Tornou-se impossível a permanência de Ricúpero no cargo. Anunciou seu pedido de demissão no dia seguinte, em uma carta lida em tom emocionado e com algumas lágrimas. Alegou que, por estar muito cansado e entretido em conversa "inteiramente particular ", teria dito "palavras que não refletem o que penso ou o que sinto. Em alguns daqueles comentários nem eu mesmo me reconheço. (...) Não hesito em pedir desculpas quando erro. Faço-o agora, por tudo o que possa ter decepcionado quem quer que seja. Faço o também pela referência aos empresários brasileiros ao generalizar comportamentos individuais que já havia condenado".

Declarou que a frase sobre não ter escrúpulos se referia apenas à conveniência de divulgar indicações favoráveis sobre os índices de inflação para favorecer a estabilidade dos preços. Negou articulações com a Rede Globo: "Meus comentários pessoais sobre os possíveis efeitos do Plano Real nas eleições e sobre a cobertura do plano pelos meios de comunicação não foram mais do que impressões superficiais. Eles carecem de qualquer base concreta que os possa justificar". E terminou citando palavras de Jó e o Salmo 32.

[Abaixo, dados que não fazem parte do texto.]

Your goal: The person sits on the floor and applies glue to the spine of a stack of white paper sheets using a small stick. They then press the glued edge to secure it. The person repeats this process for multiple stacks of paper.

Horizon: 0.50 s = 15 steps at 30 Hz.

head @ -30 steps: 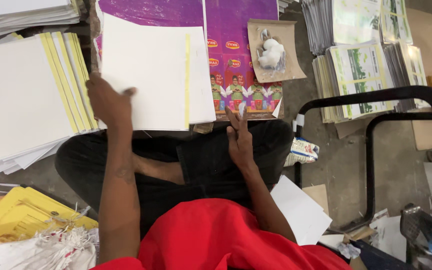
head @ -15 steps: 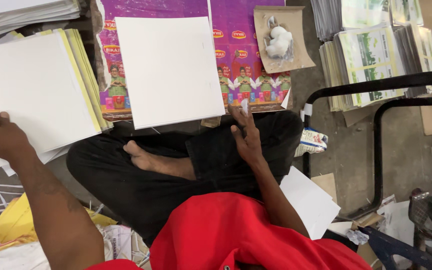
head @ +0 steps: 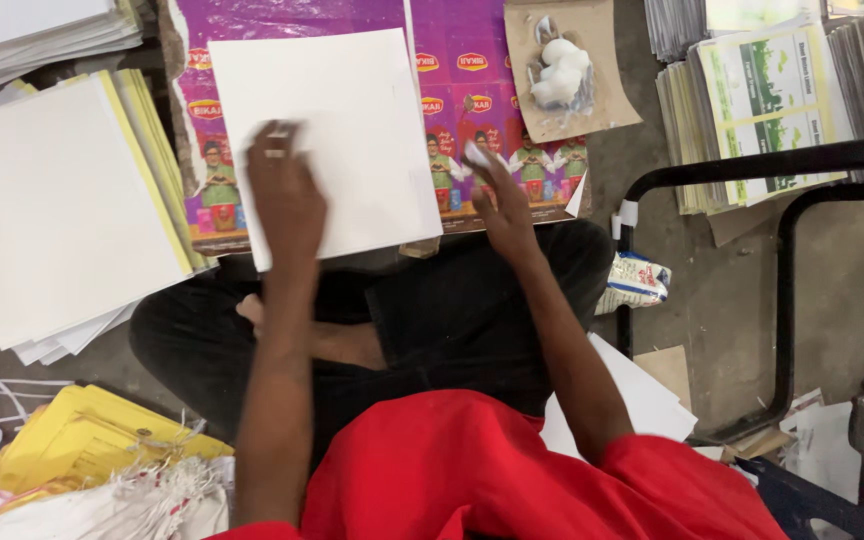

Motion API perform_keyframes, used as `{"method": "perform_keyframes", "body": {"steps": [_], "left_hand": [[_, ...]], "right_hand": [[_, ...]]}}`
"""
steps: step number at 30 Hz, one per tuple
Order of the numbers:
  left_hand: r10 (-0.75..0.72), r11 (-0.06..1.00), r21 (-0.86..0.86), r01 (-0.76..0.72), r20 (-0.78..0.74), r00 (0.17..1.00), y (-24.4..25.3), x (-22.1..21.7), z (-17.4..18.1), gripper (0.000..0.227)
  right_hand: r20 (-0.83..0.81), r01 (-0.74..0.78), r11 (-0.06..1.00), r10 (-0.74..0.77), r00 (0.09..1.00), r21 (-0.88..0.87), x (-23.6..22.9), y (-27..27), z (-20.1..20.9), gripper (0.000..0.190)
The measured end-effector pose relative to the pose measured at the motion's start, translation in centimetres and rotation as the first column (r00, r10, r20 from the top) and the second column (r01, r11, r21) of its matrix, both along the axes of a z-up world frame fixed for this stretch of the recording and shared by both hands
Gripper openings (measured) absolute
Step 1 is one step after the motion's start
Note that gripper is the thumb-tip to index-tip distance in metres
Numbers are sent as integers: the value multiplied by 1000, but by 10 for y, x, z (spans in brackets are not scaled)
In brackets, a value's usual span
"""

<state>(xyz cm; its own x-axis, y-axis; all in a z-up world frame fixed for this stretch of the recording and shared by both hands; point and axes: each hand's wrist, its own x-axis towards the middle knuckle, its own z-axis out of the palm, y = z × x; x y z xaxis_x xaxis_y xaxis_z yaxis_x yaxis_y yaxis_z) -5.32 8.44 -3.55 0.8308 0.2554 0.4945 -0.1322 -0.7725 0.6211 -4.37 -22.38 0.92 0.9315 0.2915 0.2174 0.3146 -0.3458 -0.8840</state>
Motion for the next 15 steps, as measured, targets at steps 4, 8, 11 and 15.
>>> {"method": "perform_keyframes", "body": {"steps": [4, 8, 11, 15], "left_hand": [[-124, 990, -80, 118, -80, 989, -67, 22, 51, 25], [-93, 995, -62, 84, -168, 981, -86, 33, 57, 25], [-90, 994, -68, 81, -135, 987, -89, 34, 47, 32], [-104, 993, -65, 95, -141, 985, -89, 30, 37, 35]], "right_hand": [[128, -137, 988, 144, 981, -67, 86, 5, -1, 42], [124, -231, 970, 239, 963, -69, 159, 27, -13, 39], [66, -243, 966, 250, 966, -91, 197, 41, -25, 38], [10, -228, 950, 236, 972, -214, 227, 45, -44, 38]]}}
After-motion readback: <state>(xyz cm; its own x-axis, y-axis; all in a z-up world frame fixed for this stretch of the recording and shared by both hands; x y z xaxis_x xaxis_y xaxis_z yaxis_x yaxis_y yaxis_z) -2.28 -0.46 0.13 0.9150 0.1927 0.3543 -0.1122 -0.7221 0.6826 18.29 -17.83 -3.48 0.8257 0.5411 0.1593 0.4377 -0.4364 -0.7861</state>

Semanas depois, intimado a depor pela Justiça Eleitoral sobre a conversa com Monforte, Ricúpero voltou a ser apenas o diplomata frio e calculista. Nem sinal do beato ou do coitado arrependido. Declarou ter citado a Globo deforma genérica, querendo tratar da mídia em geral, e que em nenhum momento falava de qualquer candidato: o pronome "ele " designava o plano econômico, e não FHC; e a frase "isto não ocorreu da outra vez" lembrava apenas a primeira fase do Plano Real, e não 1989 (Gazeta Mercantil e Folha de S. Paulo, 21/9/94).